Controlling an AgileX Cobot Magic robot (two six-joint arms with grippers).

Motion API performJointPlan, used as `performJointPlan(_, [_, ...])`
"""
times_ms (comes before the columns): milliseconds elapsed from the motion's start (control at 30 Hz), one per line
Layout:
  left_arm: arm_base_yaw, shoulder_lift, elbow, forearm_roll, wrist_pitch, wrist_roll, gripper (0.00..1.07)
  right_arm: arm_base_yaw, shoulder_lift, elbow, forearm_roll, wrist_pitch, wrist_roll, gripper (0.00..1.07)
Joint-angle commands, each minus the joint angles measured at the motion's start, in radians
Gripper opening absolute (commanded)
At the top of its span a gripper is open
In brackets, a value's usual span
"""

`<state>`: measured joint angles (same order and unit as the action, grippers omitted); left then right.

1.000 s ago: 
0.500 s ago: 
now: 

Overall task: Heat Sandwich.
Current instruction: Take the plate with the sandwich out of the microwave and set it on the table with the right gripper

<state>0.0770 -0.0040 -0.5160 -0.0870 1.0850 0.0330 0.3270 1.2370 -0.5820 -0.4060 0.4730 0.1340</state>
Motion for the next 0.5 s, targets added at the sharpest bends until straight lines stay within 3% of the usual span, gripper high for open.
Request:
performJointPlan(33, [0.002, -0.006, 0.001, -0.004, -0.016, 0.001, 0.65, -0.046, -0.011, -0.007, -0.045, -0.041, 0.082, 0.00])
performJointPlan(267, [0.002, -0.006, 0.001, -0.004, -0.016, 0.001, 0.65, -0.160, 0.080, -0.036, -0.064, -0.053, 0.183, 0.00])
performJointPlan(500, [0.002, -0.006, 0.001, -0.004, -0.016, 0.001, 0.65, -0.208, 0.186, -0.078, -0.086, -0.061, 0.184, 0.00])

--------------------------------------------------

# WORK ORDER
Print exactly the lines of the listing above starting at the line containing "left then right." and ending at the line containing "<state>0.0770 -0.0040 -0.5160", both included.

# TASK RESPONSE
`<state>`: measured joint angles (same order and unit as the action, grippers omitted); left then right.

1.000 s ago: 
0.500 s ago: 
now: 

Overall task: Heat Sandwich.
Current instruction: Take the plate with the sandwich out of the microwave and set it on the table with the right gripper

<state>0.0770 -0.0040 -0.5160 -0.0870 1.0850 0.0330 0.3270 1.2370 -0.5820 -0.4060 0.4730 0.1340</state>

A complete answer has now been given to the exercise.